Maritza Bocks, Director of People Operations & Compliance, BuzzFeed
What it looks like in practice
Every morning, BuzzFeed’s team wakes up to a daily incident report in Slack. Virtual patrols conducted. Calls made. Access granted, access denied. Door events flagged, validated, and cleared — all through the HiveWatch Operating System.
But it’s not just routine monitoring. HiveWatch has flagged things like usual activity near BuzzFeed’s property and a water leak developing in a critical infrastructure room. All during overnight virtual patrols, HiveWatch alerted staff to security and property concerns. All before BuzzFeed’s team started their day. In each case, the same playbook: captured in real time, the right people notified according to SOPs, and the situation monitored and documented until it was fully resolved.

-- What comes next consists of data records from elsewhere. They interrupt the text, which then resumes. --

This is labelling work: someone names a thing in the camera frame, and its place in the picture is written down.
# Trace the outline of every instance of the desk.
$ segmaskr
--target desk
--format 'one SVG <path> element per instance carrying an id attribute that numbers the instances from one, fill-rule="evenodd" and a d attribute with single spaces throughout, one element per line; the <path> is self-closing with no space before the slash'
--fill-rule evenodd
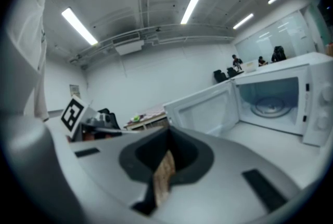
<path id="1" fill-rule="evenodd" d="M 145 110 L 139 115 L 144 115 L 144 117 L 139 122 L 126 124 L 124 128 L 127 130 L 147 130 L 156 126 L 169 126 L 168 118 L 162 104 Z"/>
<path id="2" fill-rule="evenodd" d="M 167 116 L 165 113 L 160 115 L 143 119 L 139 122 L 130 123 L 124 126 L 127 130 L 147 130 L 156 126 L 163 126 L 166 127 L 169 125 Z"/>
<path id="3" fill-rule="evenodd" d="M 244 73 L 244 71 L 236 72 L 236 74 L 235 74 L 233 77 L 235 77 L 235 76 L 237 76 L 237 75 L 239 75 L 239 74 L 242 74 L 242 73 Z"/>

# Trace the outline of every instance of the black object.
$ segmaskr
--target black object
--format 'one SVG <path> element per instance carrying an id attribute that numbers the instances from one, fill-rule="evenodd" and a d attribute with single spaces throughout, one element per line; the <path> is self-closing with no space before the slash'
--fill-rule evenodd
<path id="1" fill-rule="evenodd" d="M 99 153 L 99 152 L 100 151 L 97 148 L 89 148 L 89 149 L 86 149 L 86 150 L 81 150 L 81 151 L 75 152 L 74 154 L 77 157 L 83 157 L 83 156 L 96 154 L 96 153 Z"/>
<path id="2" fill-rule="evenodd" d="M 272 62 L 286 60 L 285 50 L 281 46 L 277 46 L 274 48 L 274 52 L 272 55 Z"/>
<path id="3" fill-rule="evenodd" d="M 110 120 L 111 120 L 111 123 L 112 123 L 112 126 L 114 127 L 114 129 L 120 130 L 120 127 L 119 127 L 117 119 L 116 119 L 116 115 L 114 113 L 110 113 L 109 116 L 110 116 Z"/>
<path id="4" fill-rule="evenodd" d="M 114 113 L 110 113 L 108 109 L 99 110 L 98 113 L 108 114 L 108 119 L 106 118 L 106 121 L 111 122 L 113 129 L 120 130 L 120 127 L 116 119 L 116 115 Z"/>
<path id="5" fill-rule="evenodd" d="M 110 114 L 110 111 L 108 109 L 102 109 L 99 110 L 98 113 Z"/>
<path id="6" fill-rule="evenodd" d="M 213 151 L 207 144 L 169 127 L 125 147 L 119 163 L 132 180 L 148 183 L 168 150 L 176 169 L 170 186 L 195 183 L 214 162 Z"/>
<path id="7" fill-rule="evenodd" d="M 228 68 L 227 71 L 228 71 L 229 78 L 234 77 L 234 76 L 237 75 L 237 72 L 232 67 Z"/>
<path id="8" fill-rule="evenodd" d="M 257 169 L 243 172 L 242 175 L 269 212 L 273 212 L 287 202 Z"/>
<path id="9" fill-rule="evenodd" d="M 217 70 L 214 72 L 214 78 L 217 81 L 217 83 L 221 83 L 225 80 L 228 80 L 227 76 L 224 72 L 221 72 L 221 70 Z"/>
<path id="10" fill-rule="evenodd" d="M 79 109 L 79 111 L 76 112 L 76 114 L 75 111 L 73 110 L 74 107 Z M 61 117 L 61 121 L 64 123 L 64 125 L 67 127 L 69 131 L 73 130 L 83 109 L 84 107 L 80 103 L 78 103 L 75 99 L 72 99 L 71 102 L 68 104 L 65 114 L 63 114 Z M 68 112 L 70 113 L 70 116 L 67 119 L 65 119 L 65 116 L 67 116 L 66 113 Z"/>

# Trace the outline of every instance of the open microwave door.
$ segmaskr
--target open microwave door
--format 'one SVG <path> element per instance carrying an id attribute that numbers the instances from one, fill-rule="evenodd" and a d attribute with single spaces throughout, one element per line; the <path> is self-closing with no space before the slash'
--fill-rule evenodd
<path id="1" fill-rule="evenodd" d="M 171 125 L 213 136 L 219 136 L 239 121 L 231 81 L 214 85 L 163 106 Z"/>

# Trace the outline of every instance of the white microwave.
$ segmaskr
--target white microwave
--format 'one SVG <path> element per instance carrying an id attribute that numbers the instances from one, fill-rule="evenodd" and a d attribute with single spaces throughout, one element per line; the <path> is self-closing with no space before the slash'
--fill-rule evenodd
<path id="1" fill-rule="evenodd" d="M 333 58 L 310 53 L 164 105 L 171 125 L 219 136 L 238 122 L 323 146 L 333 126 Z"/>

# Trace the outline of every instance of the device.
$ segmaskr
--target device
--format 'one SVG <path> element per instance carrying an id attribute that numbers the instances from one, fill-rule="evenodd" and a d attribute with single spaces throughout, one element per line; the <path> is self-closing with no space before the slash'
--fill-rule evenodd
<path id="1" fill-rule="evenodd" d="M 104 139 L 107 135 L 121 136 L 124 131 L 114 129 L 109 114 L 101 112 L 96 112 L 83 100 L 73 95 L 60 117 L 65 134 L 72 142 L 83 141 L 86 133 L 94 135 L 95 139 Z"/>
<path id="2" fill-rule="evenodd" d="M 333 126 L 332 72 L 332 57 L 309 53 L 237 75 L 164 108 L 173 125 L 205 134 L 219 136 L 244 122 L 324 146 Z"/>

No scramble. No discovery after the fact. Vulnerabilities and incidents are caught early, handled according to protocol, and handed off with a full record attached.
After-hours access runs asynchronously as well. An employee heading in late for a production shoot sends a Slack message before they leave. HiveWatch reviews it, approves or denies against SOPs, and the answer is waiting for them before they reach the door. No one needs to be there in person 24/7. No one waits outside.
It’s been a game changer for BuzzFeed’s team. As Ryan Schonfeld, HiveWatch Co-Founder & CEO, recounts: BuzzFeed’s security leader told him unprompted how much her team enjoys the Slack reporting and how well HiveWatch is performing. The quote from BuzzFeed’s HQ manager on a recent check-in said it all:
“Nothing to go over. We figured it out, guys.”